On Sun, Jan 22, 2023, at 11:06, Dean Rasheed wrote:
> Seems like a reasonable idea, with some pretty decent gains.
>
> Note, however, that for a divisor having fewer than 5 or 6 digits,
> it's now significantly slower because it's forced to go through
> div_var_int64() instead of div_var_int() for all small divisors.
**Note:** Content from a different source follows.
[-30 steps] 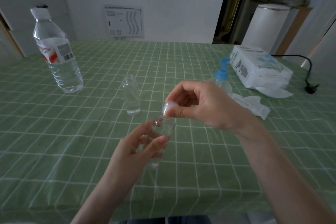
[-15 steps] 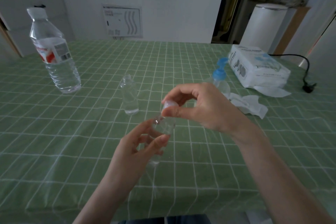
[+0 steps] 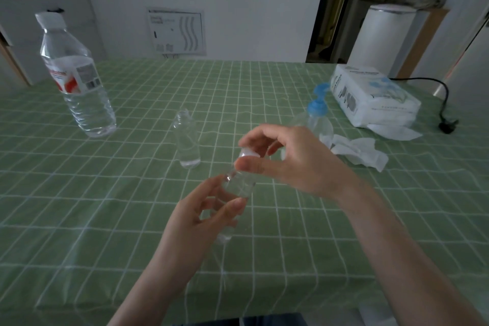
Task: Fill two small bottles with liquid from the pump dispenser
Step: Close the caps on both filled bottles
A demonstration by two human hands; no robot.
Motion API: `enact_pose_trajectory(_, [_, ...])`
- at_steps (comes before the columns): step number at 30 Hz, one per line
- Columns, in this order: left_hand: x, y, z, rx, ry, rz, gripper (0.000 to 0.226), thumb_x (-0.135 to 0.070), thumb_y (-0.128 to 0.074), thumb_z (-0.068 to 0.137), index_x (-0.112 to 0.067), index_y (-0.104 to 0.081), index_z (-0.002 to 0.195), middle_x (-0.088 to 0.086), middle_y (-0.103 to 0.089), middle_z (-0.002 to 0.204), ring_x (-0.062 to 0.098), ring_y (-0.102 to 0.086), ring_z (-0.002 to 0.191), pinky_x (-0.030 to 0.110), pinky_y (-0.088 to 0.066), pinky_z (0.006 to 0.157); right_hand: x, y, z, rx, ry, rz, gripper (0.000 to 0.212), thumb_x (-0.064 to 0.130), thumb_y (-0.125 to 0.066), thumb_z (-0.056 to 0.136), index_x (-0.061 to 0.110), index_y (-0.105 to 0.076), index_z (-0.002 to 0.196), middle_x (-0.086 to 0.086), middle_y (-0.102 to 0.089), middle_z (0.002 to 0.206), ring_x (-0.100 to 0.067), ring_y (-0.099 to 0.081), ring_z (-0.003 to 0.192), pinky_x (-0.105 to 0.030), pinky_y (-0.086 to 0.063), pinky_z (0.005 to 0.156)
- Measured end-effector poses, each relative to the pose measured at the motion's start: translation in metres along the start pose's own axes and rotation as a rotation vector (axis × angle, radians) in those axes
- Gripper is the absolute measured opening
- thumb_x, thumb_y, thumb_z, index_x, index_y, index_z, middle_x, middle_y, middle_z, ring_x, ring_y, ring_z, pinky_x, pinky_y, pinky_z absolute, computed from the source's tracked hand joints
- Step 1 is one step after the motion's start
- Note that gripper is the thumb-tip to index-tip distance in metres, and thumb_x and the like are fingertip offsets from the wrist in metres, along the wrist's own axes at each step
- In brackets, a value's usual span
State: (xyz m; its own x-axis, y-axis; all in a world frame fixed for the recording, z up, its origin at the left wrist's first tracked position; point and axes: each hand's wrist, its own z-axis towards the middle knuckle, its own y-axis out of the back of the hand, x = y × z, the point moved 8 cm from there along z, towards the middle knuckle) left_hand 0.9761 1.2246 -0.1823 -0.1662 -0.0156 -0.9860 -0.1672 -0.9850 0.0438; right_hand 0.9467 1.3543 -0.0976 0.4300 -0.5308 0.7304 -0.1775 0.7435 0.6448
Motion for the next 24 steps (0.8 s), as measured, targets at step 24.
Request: enact_pose_trajectory(24, [-0.0041, 0.0018, -0.0009, 0.006, -0.04, 0.061, 0.033, -0.049, -0.067, 0.062, -0.043, -0.066, 0.095, -0.001, -0.07, 0.087, 0.014, -0.067, 0.076, 0.044, -0.057, 0.071, 0.0038, -0.0074, -0.0056, 0.043, 0.046, 0.119, 0.025, 0.048, -0.068, 0.071, 0.031, -0.066, 0.09, 0.003, -0.057, 0.071, -0.029, -0.048, 0.063, -0.037, -0.043, 0.059])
So
> the var2ndigits <= 2 case needs to come first.
Can you give a measurable example of when the patch
the way it's written is significantly slower for a divisor having
fewer than 5 or 6 digits, on some platform?
I can't detect any difference at all at my MacBook Pro M1 Max for this example:
EXPLAIN ANALYZE SELECT count(numeric_div_volatile(1,3333)) FROM generate_series(1,1e8);
I did write the code like you suggest first, but changed it,
since I realised the extra "else if" needed could be eliminated,
and thought div_var_int64() wouldn't be slower than div_var_int() since
I thought 64-bit instructions in general are as fast as 32-bit instructions,
on 64-bit platforms.
I'm not suggesting your claim is incorrect, I'm just trying to understand
and verify it experimentally.
> The implementation of div_var_int64() should be in an #ifdef HAVE_INT128 block.
>
> In div_var_int64(), s/ULONG_MAX/PG_UINT64_MAX/
OK, thanks, I'll fix, but I'll await your feedback first on the above.
/Joel